WHAT YOU SHOULD DO: Below are records; copy every line among them that contains the word "document".

(Data records)
***

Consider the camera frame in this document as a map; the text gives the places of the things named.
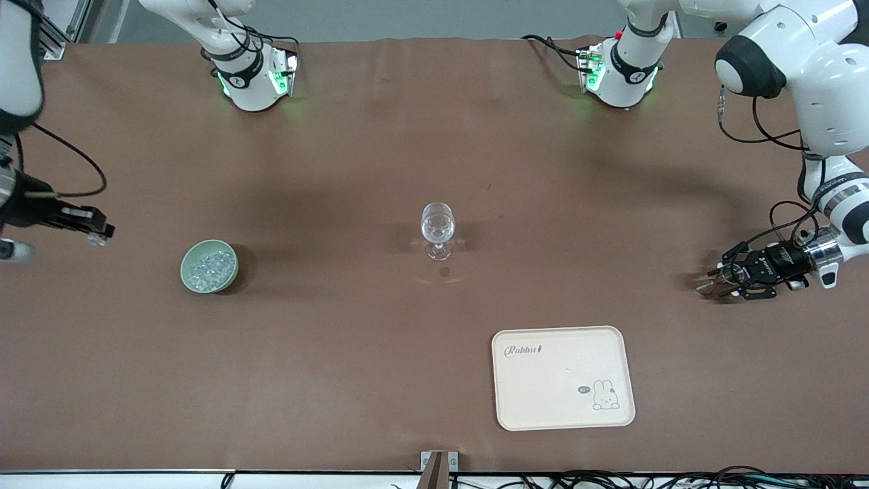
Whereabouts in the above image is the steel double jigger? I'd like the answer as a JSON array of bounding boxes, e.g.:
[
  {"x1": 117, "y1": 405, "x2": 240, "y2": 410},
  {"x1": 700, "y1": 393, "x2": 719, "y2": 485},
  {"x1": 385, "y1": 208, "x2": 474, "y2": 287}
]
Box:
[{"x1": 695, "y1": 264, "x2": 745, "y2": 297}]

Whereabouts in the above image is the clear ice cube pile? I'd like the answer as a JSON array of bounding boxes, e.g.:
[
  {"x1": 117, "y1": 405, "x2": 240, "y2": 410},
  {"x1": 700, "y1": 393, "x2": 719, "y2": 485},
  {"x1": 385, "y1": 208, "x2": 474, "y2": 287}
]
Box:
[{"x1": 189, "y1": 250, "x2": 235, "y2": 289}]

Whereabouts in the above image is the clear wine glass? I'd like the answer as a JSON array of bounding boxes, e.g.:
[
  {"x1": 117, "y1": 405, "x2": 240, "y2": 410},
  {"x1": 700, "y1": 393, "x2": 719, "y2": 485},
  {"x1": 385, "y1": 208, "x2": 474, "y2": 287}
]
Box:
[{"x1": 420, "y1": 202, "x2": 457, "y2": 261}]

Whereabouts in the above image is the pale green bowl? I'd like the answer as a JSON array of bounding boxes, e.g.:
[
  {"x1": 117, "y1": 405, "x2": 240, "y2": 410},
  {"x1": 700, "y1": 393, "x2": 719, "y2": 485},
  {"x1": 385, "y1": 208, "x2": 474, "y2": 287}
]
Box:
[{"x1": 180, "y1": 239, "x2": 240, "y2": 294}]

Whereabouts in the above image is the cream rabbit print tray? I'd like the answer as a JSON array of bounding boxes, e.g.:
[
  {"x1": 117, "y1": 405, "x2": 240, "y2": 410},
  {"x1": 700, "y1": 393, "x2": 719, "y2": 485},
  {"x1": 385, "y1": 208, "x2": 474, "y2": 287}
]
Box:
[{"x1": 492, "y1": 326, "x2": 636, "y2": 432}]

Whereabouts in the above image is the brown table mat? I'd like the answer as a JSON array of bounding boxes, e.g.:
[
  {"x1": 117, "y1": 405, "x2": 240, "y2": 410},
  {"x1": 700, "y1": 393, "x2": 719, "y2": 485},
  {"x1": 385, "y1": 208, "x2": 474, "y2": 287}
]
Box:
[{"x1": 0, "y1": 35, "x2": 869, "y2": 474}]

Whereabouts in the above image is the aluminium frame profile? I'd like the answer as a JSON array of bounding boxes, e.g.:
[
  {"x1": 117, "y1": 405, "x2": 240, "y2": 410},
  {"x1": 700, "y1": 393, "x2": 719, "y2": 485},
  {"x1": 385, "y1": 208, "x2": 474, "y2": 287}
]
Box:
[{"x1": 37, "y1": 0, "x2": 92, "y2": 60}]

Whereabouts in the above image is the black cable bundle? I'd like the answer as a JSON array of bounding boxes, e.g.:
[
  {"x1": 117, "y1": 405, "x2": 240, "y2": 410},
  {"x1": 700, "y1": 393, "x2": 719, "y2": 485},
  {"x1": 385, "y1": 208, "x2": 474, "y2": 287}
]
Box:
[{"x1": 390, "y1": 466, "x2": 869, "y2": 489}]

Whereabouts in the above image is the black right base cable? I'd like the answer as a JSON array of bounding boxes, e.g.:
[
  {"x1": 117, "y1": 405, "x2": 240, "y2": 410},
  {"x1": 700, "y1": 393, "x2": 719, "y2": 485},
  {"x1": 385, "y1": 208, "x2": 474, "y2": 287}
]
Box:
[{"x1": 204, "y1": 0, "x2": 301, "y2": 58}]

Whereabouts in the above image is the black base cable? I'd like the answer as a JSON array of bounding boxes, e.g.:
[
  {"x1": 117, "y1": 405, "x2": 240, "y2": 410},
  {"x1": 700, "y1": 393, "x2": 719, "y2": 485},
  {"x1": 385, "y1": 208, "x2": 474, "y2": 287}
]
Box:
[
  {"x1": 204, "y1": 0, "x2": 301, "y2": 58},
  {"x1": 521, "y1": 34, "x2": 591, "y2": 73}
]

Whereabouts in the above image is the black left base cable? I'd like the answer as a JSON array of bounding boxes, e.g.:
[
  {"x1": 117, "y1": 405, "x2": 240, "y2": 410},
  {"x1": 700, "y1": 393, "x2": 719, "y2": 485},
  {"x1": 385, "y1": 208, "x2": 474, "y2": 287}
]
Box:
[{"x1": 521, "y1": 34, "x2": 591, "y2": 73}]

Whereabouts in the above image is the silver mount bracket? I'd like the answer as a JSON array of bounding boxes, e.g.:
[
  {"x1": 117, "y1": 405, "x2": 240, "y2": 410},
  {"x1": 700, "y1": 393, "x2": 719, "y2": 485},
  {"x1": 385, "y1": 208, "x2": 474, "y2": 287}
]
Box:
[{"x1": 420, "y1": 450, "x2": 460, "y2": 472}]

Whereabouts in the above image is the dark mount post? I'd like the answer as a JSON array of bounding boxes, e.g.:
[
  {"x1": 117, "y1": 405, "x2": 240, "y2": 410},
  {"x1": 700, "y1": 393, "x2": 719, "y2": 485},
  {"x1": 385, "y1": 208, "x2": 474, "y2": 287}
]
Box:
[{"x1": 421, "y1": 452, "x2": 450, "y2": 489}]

***

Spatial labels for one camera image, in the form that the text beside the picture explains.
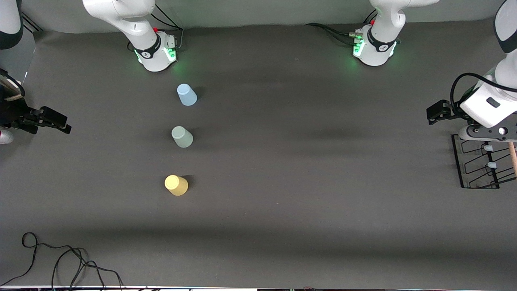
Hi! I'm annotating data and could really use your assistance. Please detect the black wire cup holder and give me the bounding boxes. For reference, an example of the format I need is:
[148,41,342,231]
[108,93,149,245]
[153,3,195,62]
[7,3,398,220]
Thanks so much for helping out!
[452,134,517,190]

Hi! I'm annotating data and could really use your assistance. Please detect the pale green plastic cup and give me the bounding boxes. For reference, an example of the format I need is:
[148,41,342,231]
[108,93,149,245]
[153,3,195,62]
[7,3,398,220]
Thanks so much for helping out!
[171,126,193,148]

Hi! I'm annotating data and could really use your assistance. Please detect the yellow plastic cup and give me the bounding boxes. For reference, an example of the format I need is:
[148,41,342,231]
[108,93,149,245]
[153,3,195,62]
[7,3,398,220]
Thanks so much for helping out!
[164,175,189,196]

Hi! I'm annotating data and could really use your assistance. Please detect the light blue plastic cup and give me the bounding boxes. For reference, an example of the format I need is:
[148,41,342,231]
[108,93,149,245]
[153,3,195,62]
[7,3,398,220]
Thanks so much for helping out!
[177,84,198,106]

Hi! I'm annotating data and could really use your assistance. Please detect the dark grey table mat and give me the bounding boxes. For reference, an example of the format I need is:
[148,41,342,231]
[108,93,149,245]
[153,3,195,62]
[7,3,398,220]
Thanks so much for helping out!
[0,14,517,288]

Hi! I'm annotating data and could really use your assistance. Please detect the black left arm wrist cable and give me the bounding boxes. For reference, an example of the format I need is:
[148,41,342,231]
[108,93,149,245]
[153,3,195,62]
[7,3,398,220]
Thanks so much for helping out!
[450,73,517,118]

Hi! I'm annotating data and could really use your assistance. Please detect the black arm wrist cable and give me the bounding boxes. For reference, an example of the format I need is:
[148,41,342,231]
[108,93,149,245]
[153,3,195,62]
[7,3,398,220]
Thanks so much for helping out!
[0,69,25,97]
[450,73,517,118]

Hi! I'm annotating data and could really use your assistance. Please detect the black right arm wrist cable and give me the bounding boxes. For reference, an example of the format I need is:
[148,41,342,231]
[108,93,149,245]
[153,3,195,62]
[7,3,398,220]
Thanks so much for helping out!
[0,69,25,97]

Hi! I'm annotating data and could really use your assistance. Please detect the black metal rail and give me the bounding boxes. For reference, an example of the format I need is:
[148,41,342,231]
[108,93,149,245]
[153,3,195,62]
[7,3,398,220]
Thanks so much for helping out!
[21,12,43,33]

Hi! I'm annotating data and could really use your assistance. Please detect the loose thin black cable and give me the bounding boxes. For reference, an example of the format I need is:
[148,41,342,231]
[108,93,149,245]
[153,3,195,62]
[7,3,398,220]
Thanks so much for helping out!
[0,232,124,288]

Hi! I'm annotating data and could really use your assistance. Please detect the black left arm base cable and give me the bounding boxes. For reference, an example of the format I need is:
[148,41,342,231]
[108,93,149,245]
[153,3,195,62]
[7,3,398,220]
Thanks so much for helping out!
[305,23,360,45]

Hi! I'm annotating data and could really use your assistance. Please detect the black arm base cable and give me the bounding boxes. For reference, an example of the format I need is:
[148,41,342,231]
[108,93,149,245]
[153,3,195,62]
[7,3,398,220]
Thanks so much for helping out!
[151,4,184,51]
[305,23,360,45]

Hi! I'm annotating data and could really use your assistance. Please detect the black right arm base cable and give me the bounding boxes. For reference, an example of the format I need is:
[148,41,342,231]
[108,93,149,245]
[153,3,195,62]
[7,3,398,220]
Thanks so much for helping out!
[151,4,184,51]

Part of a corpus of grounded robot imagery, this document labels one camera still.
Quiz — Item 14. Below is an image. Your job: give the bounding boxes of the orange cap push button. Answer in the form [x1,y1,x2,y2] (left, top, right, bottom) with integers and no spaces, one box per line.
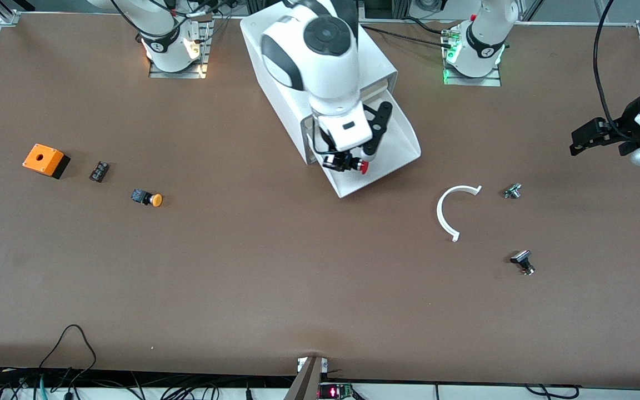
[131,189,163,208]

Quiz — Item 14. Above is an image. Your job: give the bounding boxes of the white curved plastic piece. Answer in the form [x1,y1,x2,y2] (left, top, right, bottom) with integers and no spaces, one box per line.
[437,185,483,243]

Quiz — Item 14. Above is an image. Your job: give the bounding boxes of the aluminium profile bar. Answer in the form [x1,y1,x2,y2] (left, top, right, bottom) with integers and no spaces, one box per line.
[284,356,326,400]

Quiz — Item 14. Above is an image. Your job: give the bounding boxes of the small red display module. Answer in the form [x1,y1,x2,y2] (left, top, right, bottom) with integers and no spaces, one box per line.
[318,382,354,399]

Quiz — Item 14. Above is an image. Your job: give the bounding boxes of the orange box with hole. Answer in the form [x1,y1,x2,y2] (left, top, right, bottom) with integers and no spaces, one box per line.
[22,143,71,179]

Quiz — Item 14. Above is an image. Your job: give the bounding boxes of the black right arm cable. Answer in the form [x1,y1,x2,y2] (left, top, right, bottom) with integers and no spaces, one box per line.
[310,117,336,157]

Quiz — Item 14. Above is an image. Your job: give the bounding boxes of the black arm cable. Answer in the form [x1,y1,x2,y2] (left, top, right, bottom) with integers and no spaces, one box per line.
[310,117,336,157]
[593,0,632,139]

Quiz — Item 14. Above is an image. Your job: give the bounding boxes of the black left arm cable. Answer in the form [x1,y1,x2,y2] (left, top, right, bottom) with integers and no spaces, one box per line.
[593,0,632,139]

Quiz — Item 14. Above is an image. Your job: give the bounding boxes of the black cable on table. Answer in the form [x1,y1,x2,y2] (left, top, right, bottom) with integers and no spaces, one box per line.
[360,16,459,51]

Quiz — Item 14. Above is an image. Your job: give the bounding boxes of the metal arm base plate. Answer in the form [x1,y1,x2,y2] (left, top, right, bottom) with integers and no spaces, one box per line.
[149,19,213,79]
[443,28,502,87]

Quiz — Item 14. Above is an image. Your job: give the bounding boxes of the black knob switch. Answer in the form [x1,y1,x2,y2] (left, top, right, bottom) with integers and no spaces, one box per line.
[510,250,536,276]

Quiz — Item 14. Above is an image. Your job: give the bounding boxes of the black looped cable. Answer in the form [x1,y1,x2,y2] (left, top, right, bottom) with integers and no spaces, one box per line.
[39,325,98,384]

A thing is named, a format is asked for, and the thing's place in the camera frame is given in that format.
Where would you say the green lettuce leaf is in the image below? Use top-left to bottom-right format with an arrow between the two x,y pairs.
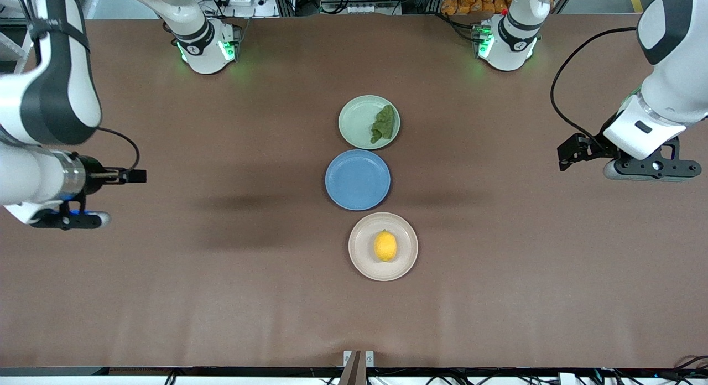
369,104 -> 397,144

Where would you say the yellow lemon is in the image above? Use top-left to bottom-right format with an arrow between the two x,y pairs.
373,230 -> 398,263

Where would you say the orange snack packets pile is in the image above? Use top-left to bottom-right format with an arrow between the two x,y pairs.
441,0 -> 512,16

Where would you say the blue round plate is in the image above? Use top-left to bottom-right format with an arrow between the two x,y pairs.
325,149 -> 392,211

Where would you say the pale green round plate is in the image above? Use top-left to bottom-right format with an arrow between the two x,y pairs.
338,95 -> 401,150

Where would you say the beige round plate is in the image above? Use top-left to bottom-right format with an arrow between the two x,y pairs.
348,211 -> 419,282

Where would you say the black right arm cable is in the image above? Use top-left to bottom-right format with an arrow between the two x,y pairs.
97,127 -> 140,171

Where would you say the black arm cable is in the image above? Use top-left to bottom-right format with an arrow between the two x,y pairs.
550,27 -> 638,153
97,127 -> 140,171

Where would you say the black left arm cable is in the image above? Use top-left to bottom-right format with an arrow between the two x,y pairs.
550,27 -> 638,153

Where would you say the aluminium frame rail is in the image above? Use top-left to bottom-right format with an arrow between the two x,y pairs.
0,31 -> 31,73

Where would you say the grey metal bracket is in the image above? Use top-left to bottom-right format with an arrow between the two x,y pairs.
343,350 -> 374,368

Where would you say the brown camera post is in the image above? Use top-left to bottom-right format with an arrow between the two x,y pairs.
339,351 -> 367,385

***

OUTPUT:
Consider the camera frame in this document as a map; the text gives the places of the things named.
Part of a corpus of grounded robot imagery, this document labels one camera still.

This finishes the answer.